News: Thrivalaska director ready to retire, but she’s not ready to give up her mission

December 1, 2020

Republished with permission. Written by Amanda Bohman, Fairbanks Daily News Miner, abohman@newsminer.com

Nov 30, 2020

A champion for early childhood education in Alaska is retiring after a career that began 36 years ago with a job as a cook, but don’t expect Alicia Berka, 66, to go quietly.

The executive director of Thrivalaska said she won’t give up her fight to make quality education for the very young more widely available.

“Being a voice for children has been one of the most important things I have done with my life,” Berka said. “You never see a 2- or 3-or a 4-year-old giving testimony. Somebody has to speak up for them.”

She plans to leave the helm of Thrivalaska in March or sooner depending on the search for her replacement. The nonprofit operates a child care facility and preschool; a before-and-after-school program that is currently suspended due to COVID-19; and offers education, financial assistance and child care referrals. Berka has been executive director since 2009.

In its heyday, Thrivalaska oversaw multiple facilities serving as many as 400 children per day, Berka said. After the 2008 recession, centers started to close.

“Parents could no longer afford care,” Berka said.

Thrivalaska is down to one Head Start Birth To Five program, serving 72 children, which is reduced due to COVID-19, Berka said.

Another 250 families are served through other programs, she said.

Berka estimates Thrivalaska has touched the lives of as many as 25,000 children since it was established in 1974.

Berka feels that early childhood education is underappreciated by elected leaders and much work needs to be done.

Less than 1% of the Alaska Department of Education and Early Development budget goes toward early development, Berka said.

“Quality education does not start at 5 years old. It starts way before that,” she said.

She was a mother of two young children when she started in the field in 1984 as a volunteer at a preschool run by her sister. When a job as a cook opened up, she applied.

“I am a caregiver. The field just attracts me as a human being,” Berka said.

She also served as a driver and later a teacher and school director before becoming executive director of the whole agency.

“My dream is that early childhood services would be available to all children from birth through 12th grade,” Berka said.

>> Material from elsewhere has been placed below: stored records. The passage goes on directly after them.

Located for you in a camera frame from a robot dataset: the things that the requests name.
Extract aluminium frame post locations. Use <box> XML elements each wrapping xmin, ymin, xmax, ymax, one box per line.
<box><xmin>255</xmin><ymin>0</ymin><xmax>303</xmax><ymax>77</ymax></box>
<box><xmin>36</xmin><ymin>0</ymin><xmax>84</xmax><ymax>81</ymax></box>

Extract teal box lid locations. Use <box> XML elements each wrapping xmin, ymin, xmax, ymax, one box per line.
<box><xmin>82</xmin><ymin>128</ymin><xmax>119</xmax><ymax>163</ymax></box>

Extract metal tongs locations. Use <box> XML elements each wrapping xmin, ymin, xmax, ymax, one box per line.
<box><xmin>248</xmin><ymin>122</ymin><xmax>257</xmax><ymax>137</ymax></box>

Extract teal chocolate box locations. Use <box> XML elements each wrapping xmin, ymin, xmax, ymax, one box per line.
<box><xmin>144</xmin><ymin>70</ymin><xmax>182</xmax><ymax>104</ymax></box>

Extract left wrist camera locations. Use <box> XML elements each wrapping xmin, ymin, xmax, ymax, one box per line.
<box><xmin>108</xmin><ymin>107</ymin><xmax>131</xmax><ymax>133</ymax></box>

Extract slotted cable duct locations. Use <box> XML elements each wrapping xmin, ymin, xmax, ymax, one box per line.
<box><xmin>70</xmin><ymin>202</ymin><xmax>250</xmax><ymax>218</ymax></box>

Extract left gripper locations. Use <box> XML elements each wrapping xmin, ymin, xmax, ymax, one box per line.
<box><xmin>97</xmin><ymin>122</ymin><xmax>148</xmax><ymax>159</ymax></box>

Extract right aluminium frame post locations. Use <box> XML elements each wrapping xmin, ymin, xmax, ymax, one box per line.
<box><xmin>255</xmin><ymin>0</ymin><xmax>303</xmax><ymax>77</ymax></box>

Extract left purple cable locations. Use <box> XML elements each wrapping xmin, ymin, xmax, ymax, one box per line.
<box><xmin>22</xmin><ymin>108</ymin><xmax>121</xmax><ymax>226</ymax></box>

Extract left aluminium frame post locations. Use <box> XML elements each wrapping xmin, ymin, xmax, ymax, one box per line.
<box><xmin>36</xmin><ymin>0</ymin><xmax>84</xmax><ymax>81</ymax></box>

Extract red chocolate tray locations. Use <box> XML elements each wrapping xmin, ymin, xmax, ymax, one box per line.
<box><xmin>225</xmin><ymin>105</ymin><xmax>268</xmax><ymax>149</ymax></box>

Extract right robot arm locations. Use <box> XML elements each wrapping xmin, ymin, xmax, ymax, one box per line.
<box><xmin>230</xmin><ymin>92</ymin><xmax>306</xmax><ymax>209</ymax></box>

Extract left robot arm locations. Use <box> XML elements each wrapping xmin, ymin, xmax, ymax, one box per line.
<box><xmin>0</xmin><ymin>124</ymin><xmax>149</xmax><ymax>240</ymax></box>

The science to support this approach is strong. Most human brain development takes place in the very early years. Berka said80%-90% of brain development happens by age 4. This critical time in human development sets people up for life, she said, yet fewer American children attend preschool than other rich countries.

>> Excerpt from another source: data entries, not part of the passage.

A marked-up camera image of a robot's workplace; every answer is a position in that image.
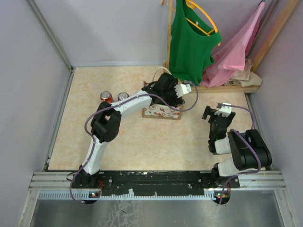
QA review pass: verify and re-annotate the purple can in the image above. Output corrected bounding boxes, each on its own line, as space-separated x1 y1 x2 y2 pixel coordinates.
117 92 129 101

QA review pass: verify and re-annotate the red can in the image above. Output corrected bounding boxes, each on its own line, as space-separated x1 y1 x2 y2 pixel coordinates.
100 91 114 103

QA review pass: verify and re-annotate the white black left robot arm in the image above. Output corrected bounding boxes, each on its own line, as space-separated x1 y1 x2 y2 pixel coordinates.
72 73 191 187

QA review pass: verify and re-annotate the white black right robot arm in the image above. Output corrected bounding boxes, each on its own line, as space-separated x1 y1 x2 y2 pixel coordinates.
202 103 272 186

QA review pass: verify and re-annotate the patterned canvas tote bag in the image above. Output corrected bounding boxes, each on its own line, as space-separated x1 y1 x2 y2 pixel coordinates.
142 104 184 120

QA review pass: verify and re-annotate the beige cloth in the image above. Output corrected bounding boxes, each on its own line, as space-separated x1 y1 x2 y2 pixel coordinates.
224 59 262 87

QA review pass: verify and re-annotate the green tank top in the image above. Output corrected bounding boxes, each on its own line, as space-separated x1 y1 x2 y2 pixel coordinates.
169 0 222 86

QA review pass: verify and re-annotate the pink shirt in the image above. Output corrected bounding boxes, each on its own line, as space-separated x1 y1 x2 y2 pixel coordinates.
199 1 265 87

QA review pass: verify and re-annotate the yellow clothes hanger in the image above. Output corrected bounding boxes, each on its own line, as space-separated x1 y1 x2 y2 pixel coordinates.
161 0 222 46

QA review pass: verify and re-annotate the wooden clothes rack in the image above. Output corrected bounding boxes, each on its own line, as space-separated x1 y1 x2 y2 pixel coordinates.
161 0 300 93

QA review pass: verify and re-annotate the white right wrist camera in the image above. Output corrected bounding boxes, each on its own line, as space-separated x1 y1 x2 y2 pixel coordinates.
214 102 232 118

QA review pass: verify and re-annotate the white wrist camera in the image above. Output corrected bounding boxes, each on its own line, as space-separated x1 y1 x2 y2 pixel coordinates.
174 84 192 98
214 102 232 118

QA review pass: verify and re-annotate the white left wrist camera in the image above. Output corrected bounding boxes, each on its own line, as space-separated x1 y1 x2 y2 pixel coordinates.
174 84 192 98

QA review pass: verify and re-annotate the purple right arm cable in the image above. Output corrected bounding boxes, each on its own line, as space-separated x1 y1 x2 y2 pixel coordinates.
217 105 262 205

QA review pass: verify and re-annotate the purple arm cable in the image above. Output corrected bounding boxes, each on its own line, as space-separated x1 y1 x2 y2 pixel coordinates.
69 80 199 204
217 105 262 205

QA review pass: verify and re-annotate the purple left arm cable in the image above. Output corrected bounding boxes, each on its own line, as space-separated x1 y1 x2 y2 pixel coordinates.
69 80 199 204

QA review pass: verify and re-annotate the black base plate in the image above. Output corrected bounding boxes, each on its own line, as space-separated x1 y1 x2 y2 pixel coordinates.
71 170 241 197

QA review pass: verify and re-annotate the aluminium rail frame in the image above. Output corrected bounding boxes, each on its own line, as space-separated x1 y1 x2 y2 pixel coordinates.
18 0 294 227

“That is the piece that people just don’t get,” Berka said. “There is too much at stake.”

Berka was born in Washington state and as the daughter of civil servants working for the U.S. Department of Defense, she grew up living in many places, including overseas.

Some of her earliest memories are of “Mama Jo,” who looked after Berka and her cousins before she was school aged.

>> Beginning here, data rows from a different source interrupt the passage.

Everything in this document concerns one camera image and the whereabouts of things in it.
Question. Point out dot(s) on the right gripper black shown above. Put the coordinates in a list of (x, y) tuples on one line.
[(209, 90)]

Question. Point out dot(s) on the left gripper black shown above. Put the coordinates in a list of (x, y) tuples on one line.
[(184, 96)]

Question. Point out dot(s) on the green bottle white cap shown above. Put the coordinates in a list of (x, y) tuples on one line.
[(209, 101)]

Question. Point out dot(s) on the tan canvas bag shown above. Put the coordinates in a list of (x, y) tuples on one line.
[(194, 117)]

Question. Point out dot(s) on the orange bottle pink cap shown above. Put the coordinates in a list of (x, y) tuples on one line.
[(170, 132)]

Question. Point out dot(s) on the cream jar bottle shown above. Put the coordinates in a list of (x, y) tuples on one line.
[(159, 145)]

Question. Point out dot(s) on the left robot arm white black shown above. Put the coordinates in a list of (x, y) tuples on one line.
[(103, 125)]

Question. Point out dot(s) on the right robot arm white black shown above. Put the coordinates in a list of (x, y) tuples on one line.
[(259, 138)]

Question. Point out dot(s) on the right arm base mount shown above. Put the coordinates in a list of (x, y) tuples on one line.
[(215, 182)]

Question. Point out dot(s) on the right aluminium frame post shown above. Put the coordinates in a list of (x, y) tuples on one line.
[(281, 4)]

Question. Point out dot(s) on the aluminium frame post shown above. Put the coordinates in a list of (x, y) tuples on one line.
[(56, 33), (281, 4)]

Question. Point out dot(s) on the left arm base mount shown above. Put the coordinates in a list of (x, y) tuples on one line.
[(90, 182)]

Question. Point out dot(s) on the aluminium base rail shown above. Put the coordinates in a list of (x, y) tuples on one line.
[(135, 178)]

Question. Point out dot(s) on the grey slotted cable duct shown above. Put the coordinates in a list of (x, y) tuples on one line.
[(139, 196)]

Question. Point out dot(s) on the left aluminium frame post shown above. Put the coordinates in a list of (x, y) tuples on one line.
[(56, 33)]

“All I remember is fun every day,” she said.

Berka started school at age 5, a year early because her parents were living in Japan and that was the custom there.

As a teen, Berka took her first job as a shampoo girl in a hair salon. She also worked at a fast food restaurant and later at a credit card company.

She was living in Washington D.C. and working in the paralegal department at a law office when her uncle called one day and suggested she come to Alaska.

Berka laughed at the notion. She thought people here lived in igloos. Then her uncle, who was working on the trans-Alaska oil pipeline, told her about the ratio of men to women. She arrived two weeks later and started a job on the pipeline.

Berka said the state of Alaska is a “child care desert,” and she has been told by legislators that young children belong at home with their mothers.

“The early childhood field is not valued,” Berka said, “I believe because it’s a female-dominated profession.”

Berka has no formal early childhood education though she has taken more than 1,000 hours of training and has multiple credentials and certificates in leadership and early childhood development.

She said the country needs early childhood education programs similar to what was offered during World War II. Women were needed in the workforce, and the federal government funded thousands of community child care centers. They were accessible to families regardless of income. They were popular and the program was extended, but only for a year after the war ended.

It was the only time in history that the United States offered universal child care.

“If during really hard times our government can step forward and provide state-of-the-art child care, then why can’t they do it now?” Berka said.